> ABOUT THIS TASK
Check each line of the data below for the word "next", then extract the ones that have it.

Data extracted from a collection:
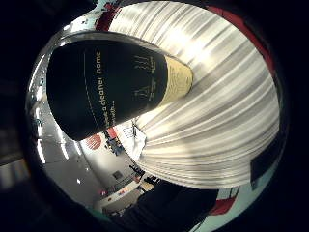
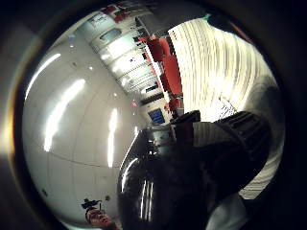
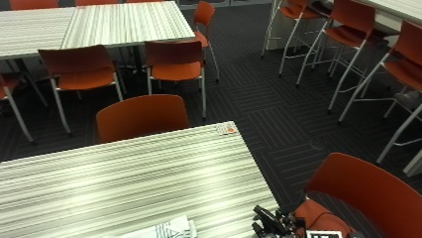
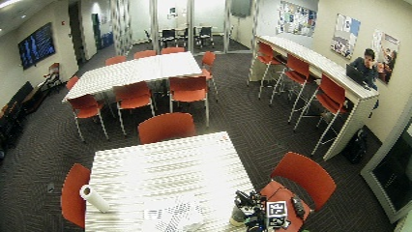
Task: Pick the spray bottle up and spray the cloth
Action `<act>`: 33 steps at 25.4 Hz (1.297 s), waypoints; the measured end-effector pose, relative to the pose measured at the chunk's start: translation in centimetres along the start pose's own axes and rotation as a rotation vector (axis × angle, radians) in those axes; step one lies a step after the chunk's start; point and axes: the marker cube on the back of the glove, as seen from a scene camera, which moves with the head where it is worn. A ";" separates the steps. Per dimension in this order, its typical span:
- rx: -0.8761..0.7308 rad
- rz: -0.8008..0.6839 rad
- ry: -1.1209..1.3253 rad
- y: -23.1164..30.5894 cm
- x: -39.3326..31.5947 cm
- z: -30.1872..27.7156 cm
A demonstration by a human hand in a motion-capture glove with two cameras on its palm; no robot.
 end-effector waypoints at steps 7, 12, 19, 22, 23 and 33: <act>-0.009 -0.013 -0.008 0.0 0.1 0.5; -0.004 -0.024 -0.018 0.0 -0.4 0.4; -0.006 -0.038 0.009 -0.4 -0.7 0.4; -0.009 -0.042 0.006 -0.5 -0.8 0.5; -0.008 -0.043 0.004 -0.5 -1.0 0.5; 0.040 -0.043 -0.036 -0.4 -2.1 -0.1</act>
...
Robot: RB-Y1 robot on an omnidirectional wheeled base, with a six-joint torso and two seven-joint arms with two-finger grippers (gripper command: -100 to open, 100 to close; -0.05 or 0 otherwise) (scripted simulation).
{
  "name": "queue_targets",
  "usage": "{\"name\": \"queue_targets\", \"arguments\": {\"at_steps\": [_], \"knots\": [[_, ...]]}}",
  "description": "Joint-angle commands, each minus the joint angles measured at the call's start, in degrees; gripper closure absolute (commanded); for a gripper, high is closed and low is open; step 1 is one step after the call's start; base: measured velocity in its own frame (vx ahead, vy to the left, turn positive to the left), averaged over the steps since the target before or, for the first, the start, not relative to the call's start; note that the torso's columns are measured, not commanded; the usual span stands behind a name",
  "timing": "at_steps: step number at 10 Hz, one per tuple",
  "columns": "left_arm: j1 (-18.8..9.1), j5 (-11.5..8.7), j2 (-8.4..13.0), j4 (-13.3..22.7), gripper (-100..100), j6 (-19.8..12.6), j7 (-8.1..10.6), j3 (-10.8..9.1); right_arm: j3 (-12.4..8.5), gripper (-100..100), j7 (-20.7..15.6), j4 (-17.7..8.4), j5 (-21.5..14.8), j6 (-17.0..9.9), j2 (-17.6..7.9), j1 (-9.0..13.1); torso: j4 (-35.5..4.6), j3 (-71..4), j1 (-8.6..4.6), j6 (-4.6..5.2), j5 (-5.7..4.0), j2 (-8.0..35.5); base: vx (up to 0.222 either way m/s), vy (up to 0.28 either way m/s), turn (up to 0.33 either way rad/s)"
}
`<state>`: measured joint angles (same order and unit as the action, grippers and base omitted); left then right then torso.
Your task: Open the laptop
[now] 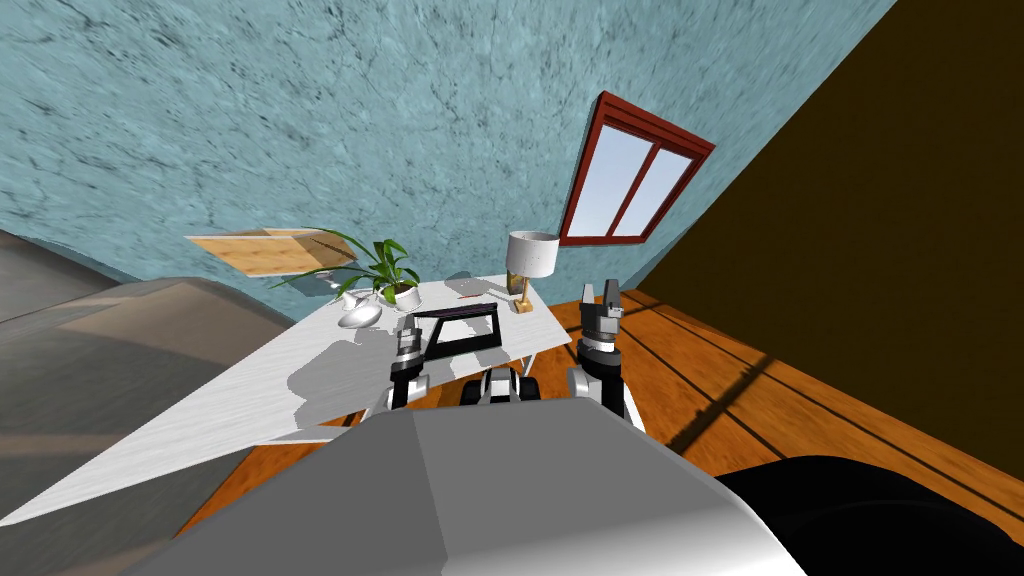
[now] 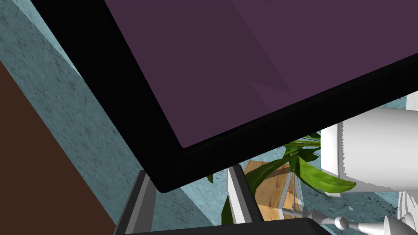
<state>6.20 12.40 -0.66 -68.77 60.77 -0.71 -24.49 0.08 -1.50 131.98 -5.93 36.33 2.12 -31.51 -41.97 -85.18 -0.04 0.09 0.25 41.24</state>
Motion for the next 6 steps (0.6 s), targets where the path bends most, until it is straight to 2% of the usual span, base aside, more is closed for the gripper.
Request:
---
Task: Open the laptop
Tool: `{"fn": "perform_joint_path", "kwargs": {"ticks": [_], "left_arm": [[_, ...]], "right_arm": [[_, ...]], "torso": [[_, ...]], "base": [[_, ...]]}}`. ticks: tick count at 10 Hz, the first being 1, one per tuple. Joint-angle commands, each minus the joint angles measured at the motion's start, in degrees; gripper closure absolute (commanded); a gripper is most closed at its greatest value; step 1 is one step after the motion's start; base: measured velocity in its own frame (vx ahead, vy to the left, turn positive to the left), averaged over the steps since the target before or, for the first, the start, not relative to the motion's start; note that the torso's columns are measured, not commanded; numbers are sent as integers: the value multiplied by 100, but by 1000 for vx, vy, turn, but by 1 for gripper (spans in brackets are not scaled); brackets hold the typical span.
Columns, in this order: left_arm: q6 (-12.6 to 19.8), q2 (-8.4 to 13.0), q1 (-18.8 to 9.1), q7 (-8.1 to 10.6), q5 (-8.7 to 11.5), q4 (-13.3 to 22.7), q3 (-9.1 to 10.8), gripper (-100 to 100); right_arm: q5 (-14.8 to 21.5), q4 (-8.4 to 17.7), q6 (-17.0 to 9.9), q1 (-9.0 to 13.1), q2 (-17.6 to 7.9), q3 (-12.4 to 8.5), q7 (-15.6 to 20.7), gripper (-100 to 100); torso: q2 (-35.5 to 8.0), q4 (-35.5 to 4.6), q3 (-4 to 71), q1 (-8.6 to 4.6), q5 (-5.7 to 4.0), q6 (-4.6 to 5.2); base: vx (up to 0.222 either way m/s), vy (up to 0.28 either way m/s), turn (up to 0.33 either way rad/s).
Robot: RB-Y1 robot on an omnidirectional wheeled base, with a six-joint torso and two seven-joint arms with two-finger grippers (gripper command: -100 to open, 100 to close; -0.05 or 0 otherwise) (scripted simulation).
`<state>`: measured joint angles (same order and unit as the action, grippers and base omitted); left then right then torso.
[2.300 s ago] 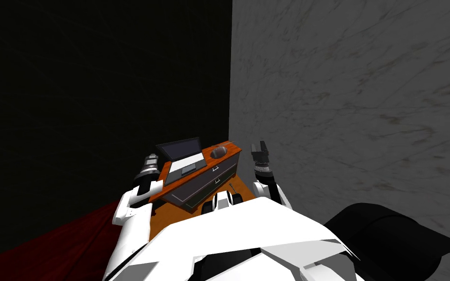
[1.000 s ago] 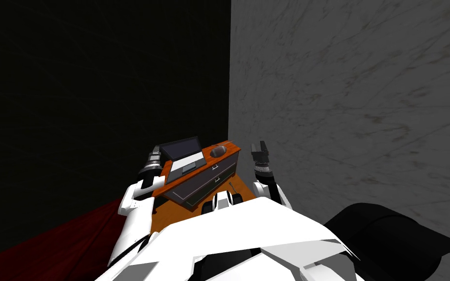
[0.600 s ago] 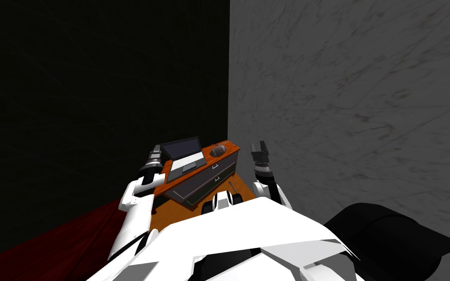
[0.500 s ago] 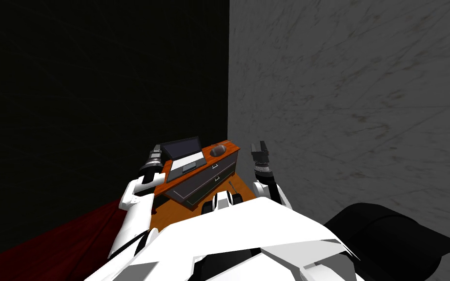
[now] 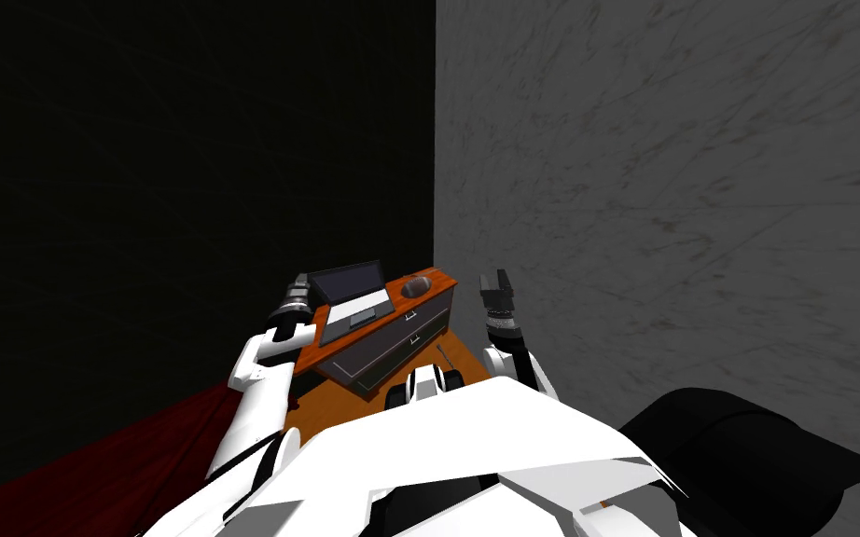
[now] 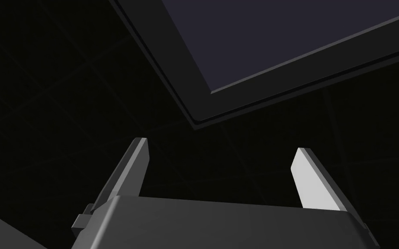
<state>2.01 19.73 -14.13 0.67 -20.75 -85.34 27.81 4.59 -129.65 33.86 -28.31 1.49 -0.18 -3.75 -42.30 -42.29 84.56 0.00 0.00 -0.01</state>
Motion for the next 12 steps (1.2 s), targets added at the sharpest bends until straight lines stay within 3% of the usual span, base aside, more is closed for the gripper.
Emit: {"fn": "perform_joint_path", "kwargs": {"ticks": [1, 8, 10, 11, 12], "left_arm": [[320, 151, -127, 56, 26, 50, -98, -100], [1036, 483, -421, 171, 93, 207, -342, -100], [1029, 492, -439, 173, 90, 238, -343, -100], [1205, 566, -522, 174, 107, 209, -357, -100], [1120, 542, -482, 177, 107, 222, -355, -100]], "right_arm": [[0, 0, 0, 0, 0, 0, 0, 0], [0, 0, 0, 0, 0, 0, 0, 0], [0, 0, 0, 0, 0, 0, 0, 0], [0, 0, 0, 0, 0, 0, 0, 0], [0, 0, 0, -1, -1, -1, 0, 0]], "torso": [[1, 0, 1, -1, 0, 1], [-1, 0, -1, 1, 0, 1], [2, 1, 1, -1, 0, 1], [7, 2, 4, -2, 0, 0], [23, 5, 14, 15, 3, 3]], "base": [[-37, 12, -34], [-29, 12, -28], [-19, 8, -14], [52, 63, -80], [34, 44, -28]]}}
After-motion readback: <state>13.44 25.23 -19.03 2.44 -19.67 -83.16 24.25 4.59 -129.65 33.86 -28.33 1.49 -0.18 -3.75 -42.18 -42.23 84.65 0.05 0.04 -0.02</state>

> WRITTEN SOLUTION
Motion for the next 6 steps (0.6 s), targets where the path bends most, until it is straight to 2% of the usual span, base aside, more is closed for the gripper.
Motion for the next 12 steps (1.2 s), targets added at the sharpest bends until straight lines stay within 3% of the usual span, base aside, more is closed for the gripper.

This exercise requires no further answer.